I know of several former lawyers who have left the law to explore passions for yoga, teaching, and even photography. Some of them were five years into practice, and some of them were well into their second decade.  Being a solo can be quite fulfilling – but only when you are still passionate enough about the practice of law to make it so.  After the love is gone, it may be time to think about moving on.

So what do you think? Is it possible that even after a successful solo practice, the passion for the profession can disappear? Is there another passion you’ve thought about pursuing after leaving the law?

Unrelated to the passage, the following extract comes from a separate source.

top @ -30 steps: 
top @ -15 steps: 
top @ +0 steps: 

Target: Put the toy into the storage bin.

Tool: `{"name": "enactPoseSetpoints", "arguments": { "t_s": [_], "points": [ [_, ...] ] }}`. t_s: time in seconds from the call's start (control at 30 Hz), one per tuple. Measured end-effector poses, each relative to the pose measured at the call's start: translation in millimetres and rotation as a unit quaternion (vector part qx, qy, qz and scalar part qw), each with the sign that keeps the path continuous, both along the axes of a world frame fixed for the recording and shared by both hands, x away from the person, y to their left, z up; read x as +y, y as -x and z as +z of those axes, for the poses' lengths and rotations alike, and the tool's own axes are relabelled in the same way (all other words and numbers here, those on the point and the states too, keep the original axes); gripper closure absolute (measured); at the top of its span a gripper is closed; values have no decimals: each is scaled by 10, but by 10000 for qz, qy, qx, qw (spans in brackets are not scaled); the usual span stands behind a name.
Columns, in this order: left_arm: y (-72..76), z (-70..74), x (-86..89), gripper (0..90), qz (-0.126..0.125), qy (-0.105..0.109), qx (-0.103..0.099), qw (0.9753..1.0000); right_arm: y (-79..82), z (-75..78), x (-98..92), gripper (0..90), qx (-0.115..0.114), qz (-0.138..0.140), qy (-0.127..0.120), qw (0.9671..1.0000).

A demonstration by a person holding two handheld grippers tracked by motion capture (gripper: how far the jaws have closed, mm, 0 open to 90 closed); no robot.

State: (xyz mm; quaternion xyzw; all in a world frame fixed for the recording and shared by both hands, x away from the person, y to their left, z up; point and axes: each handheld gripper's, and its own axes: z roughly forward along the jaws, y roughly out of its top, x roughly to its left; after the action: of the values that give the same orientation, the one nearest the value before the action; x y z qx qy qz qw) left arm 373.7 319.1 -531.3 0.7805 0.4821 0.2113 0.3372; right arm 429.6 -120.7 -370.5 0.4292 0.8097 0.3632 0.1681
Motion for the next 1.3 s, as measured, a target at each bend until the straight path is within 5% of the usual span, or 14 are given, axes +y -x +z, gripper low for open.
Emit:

Nichole Goudreau is a former prosecutor and award-winning criminal justice instructor admitted to practice in Pennsylvania.  Nichole has conducted academic research on comparative criminal justice, juror behavior, attorney performance and trial practices in the U.S. and abroad.  She currently maintains a freelance legal and consulting practice Freelance JD and is working with a team to launch The 6th Promise Foundation, a nonprofit that serves low-income criminal defendants.

  • Paul Spitz

    The problem is that after being a lawyer, and in particular a solo, nobody is going to hire you for anything else. HR people won’t be able to wrap their tiny little brains around someone being a lawyer, and now wanting to be [fill in the blanks]. So you will likely end up being an entrepreneur all over again, just in a different field. I have 20 years of experience of this, of banging my head against the brick wall.

  • Jim

    I am a not so reluctant entrepreneur-lawyer. While the daily effort can be discouraging some of the time, having a good client base with clients who appreciate what I do for them and trusting me to do their important work helps get me over the rough spots. It is not always fun but I long ago concluded that I don’t play well with other kids so the big firm life has never been for me. Best advice, it takes a long time and hard work but cultivate the good clients who are there for the long term and try to stay away from “business” that causes distress and that won’t repeat. I admit, it helps that i do estate planning, real estate transactions and corporate law for small businesses to keep on that path. If a lawyer is not happy working for individuals or on short term projects and can’t see a way to get out of that, then perhaps it is time to do something else.l

  • nahoskins

    Paul –
    You are so right! It baffles me that HR people cant see how the skills developed as a lawyer (especially as a solo) are transferable to so many other fields.

  • P

    I have worked for a few solo practitioners as a former paralegal and office manager. I must say it was very difficult to work for attorneys that were miserable or passionless. I can’t care more about your case, client, firm than you do! If you want out, just put us all out of out misery and close! It’s much easier to deal with a boss that wants to be there!

  • EarlyMedievalSerf

    I worked for a mid-sized firm out of law school for 10 years until I was let go for downsizing reasons. Then I went solo. I’ve found my happiness in this profession correlates to how well I am doing financially. When I first graduated and took a relatively low paying job, along with the big student loan payment, I hate hate hated this profession. it got a lot better as I figured out what I was doing and made some $. Now I’m a solo out on my own and I did well for a while but now it’s getting bad, and I literally have a negative income for the last 4 months. That’s like going 4 months without any personal income and then having to put your own money into the business. Right now, I hate hate hate this profession again and I find myself disliking it just as much when I first started practicing. I feel that at the end of the year I’m just going to shut it all down and in the interim figure out something else to do.